Looking for some classic wedding traditions to include in your big day? Look no further! Here is a list of our favorite classic traditions! If you are looking for a modern take on wedding traditions, stay tuned for our next post where we list some new traditions and some of the classics with a modern flair.
Something Old, Something New, Something Borrowed, Something Blue
Many of us have heard this popular phrase of what a bride should be wearing on her wedding day. The famous rhyme lists all the items that were historically thought to bring a bride good luck and ward off evil. Now, the old, new, borrowed, and blue items have become the token four details that brides try to incorporate into their wedding attire for good luck on their special day.
Not Seeing Each Other Before the Ceremony
The tradition of the couple not seeing each other before their wedding ceremony likely dates back to the times of arranged marriages. In those days, the groom was not to see the bride before the wedding so that he wouldn't have a chance to change his mind.

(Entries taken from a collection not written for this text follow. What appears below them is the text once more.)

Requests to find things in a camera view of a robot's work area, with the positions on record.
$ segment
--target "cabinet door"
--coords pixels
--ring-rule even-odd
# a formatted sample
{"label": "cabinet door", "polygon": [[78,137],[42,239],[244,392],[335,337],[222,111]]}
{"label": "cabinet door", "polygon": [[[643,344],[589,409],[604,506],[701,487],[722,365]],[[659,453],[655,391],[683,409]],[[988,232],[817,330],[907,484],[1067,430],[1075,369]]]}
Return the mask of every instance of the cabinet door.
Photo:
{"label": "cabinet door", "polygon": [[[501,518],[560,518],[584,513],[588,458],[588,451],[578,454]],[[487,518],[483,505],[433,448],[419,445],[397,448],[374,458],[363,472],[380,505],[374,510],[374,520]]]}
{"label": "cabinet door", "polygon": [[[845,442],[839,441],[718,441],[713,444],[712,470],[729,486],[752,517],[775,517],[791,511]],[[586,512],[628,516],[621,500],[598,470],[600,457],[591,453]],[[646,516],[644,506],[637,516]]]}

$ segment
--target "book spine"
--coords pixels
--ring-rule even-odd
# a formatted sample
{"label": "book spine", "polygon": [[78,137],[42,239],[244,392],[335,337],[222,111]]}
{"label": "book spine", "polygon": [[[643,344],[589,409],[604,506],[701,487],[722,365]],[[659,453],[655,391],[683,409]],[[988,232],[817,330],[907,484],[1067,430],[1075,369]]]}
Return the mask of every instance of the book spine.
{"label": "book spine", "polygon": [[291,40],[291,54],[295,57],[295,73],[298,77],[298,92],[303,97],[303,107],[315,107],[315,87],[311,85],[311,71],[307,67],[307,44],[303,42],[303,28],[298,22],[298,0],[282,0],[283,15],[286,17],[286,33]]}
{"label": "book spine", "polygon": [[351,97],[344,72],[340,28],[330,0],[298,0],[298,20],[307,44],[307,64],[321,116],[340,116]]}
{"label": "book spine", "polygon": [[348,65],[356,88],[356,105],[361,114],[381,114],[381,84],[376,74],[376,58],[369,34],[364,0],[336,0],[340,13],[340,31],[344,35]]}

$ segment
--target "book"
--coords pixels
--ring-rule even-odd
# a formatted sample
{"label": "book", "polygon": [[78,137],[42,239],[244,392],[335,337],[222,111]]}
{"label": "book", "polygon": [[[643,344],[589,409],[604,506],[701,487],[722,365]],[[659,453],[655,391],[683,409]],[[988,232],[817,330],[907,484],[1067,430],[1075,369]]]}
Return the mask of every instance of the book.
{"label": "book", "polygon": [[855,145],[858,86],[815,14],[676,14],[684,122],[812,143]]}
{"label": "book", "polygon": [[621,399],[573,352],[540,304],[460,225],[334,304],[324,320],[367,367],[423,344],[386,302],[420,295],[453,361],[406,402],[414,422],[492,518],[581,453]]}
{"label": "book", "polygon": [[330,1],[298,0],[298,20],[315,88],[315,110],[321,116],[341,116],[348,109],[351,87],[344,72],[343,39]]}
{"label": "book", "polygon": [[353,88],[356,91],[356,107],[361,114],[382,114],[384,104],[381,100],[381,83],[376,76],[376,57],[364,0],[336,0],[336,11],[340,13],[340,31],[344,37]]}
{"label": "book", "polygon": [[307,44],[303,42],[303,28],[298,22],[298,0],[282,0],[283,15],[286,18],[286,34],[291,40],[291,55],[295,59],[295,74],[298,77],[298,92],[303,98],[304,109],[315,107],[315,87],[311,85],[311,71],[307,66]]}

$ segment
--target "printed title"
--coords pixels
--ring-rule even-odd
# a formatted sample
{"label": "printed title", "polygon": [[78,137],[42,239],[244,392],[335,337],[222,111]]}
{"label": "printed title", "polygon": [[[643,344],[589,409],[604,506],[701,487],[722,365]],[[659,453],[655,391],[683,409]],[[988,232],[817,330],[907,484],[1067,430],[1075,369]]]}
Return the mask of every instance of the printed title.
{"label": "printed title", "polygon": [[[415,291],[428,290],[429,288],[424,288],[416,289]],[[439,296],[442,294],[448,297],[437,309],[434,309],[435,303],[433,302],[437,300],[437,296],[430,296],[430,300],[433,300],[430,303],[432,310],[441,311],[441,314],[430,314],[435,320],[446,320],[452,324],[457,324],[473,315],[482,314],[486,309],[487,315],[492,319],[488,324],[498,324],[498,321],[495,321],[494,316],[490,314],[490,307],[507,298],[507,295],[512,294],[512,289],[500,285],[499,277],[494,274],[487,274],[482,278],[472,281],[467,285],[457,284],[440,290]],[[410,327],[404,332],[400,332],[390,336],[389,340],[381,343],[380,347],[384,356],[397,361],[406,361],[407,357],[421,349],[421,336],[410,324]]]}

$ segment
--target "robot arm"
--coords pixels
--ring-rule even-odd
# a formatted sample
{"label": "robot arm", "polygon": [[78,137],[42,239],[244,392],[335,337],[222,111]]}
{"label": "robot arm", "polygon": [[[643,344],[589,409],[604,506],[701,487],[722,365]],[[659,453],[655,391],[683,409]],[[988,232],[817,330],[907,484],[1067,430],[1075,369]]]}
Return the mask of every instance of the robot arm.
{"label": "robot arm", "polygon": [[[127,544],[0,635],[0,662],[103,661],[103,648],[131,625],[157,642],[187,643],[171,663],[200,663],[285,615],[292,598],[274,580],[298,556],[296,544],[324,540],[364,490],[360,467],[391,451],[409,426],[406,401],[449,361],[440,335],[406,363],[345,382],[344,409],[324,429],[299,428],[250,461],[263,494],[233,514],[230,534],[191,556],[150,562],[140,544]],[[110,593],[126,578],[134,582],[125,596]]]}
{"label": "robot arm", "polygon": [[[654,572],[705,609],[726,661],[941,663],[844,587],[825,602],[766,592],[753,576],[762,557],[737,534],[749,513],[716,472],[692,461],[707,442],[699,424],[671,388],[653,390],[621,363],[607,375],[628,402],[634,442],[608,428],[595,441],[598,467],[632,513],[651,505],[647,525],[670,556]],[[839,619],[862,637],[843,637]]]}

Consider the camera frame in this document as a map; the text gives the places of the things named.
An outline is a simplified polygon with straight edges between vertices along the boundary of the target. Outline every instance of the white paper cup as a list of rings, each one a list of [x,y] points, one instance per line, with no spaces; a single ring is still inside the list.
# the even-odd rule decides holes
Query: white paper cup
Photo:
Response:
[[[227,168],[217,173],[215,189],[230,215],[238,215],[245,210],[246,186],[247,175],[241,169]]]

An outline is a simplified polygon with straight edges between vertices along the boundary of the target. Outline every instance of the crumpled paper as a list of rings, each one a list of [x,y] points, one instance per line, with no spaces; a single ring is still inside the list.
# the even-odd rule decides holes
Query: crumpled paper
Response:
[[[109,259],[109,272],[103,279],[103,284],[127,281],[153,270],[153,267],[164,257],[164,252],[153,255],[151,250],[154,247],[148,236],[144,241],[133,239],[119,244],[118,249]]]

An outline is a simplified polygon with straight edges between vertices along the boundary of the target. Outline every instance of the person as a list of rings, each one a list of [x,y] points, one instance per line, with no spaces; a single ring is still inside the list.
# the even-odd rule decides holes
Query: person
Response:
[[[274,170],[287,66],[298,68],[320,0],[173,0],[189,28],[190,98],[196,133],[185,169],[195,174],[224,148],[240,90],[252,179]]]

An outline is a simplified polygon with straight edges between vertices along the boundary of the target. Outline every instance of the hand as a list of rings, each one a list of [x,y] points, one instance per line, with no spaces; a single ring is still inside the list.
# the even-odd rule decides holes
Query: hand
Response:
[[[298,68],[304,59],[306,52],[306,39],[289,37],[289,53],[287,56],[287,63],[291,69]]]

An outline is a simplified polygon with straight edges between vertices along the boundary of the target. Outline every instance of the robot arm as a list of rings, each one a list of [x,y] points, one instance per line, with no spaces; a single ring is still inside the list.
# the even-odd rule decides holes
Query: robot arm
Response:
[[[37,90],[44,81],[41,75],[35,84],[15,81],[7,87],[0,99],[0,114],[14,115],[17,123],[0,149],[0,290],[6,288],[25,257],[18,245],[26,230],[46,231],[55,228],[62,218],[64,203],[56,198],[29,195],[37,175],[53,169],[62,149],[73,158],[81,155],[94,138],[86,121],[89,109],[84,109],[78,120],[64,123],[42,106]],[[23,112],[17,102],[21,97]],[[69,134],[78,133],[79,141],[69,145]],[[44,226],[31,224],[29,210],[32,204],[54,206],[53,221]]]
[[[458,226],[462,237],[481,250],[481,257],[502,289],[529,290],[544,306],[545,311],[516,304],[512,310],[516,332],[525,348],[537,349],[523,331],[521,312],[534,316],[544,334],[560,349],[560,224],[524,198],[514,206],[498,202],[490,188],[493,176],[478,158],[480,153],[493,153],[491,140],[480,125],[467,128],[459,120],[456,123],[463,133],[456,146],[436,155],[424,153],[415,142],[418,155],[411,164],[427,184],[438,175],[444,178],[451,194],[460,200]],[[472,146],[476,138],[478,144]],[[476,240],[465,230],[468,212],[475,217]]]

Now, not seeing the bride before the ceremony has become a great way to build up excitement and anticipation for the moment when the couple sees each other for the first time on their wedding day.
Flower Girls and Ring Bearers
Flower girls and ring bearers have traditionally been a part of the wedding processional. Ring bearers walk the rings up to the alter followed by flower girls who scatter petals on the aisle upon which the bride will walk. Having children carrying the rings and petals symbolizes innocence and hope for the couple. It is common for couples to have the children of relatives or family friends participate in their wedding as ring bearers or flower girls.
The Wedding March
The iconic "Here Comes the Bride" song that plays as the bride walks down the aisle is Felix Mendelssohn's "Wedding March". This is the stereotypical tune to which brides walk down the aisle, but many couples have gotten creative with this, substituting other melodies (sometimes songs with personal significance) for their processional.
Giving the Bride Away
Giving the bride away is an act in which the father of the bride hands his daughter off to the groom. Historically, fathers would hand off their daughters to the groom in exchange for a dowry. Even without the presence of a dowry, many individuals still elect to be walked down the aisle by their father. Others prefer an even more modern approach. Stay tuned for the next post where we will be sharing some modern-day twists to this tradition!
The Wedding Veil
The origin of wearing a wedding veil seems to date back to the times of arranged marriages. Back then, not only was the veil meant to symbolize the bride's purity, but it was also meant to hide her face from the groom until the moment in which they were married. Wedding veils have since evolved into a beautiful bridal accessory with many styles and lengths. They have also been known to create gorgeous wedding photos!
The Bouquet Toss
It has been said that the tradition of tossing the bride's bouquet came from England. Since brides were considered lucky, it was thought that guests would often try to grab something belonging to her. The bride would then throw her bouquet into the crowd of guests in an attempt to escape the frenzy. While this particular origin of the bouquet toss may or may not be true, at weddings, the bouquet is often tossed to the unmarried women in attendance. Whoever catches the bouquet is believed to be the next woman to get married.
The Garter Toss
The garter toss begins with the groom removing a garter from the leg of his new bride. Similarly to the bouquet toss, once removed, the garter is to be tossed to a group of unmarried men at the wedding. Traditionally, whoever catches the garter is not only thought to be the next man to be married but he is also often expected to put it on the leg of the woman who caught the bouquet.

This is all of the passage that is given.